Say how many lines in the material below hold the word "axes", and say nothing else.

☆ ☆ ☆

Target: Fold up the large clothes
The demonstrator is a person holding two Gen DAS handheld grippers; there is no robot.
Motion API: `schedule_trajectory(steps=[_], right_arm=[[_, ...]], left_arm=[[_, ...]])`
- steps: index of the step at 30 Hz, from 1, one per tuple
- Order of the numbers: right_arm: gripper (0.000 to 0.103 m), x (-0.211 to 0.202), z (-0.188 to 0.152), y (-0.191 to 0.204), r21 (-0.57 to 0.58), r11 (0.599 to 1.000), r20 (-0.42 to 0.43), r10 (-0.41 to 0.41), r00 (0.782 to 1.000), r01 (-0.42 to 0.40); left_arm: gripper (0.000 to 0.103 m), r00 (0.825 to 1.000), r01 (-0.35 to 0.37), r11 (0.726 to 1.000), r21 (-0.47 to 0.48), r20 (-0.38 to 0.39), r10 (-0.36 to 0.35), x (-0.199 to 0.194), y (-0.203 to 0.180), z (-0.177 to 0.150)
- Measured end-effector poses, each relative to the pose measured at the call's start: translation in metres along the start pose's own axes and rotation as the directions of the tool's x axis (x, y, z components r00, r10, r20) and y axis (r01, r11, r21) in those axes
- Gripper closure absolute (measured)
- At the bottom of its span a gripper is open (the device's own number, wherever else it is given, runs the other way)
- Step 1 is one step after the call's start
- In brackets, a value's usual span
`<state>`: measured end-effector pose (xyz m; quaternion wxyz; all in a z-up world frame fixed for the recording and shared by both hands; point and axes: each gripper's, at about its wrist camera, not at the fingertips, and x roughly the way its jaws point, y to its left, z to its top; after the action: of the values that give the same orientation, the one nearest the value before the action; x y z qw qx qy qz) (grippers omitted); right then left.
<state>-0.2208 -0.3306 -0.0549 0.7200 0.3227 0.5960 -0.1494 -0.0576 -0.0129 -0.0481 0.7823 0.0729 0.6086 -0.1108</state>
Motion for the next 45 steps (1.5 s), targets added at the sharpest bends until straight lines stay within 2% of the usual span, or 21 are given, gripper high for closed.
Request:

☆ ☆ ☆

__FINISHED EXERCISE__. 2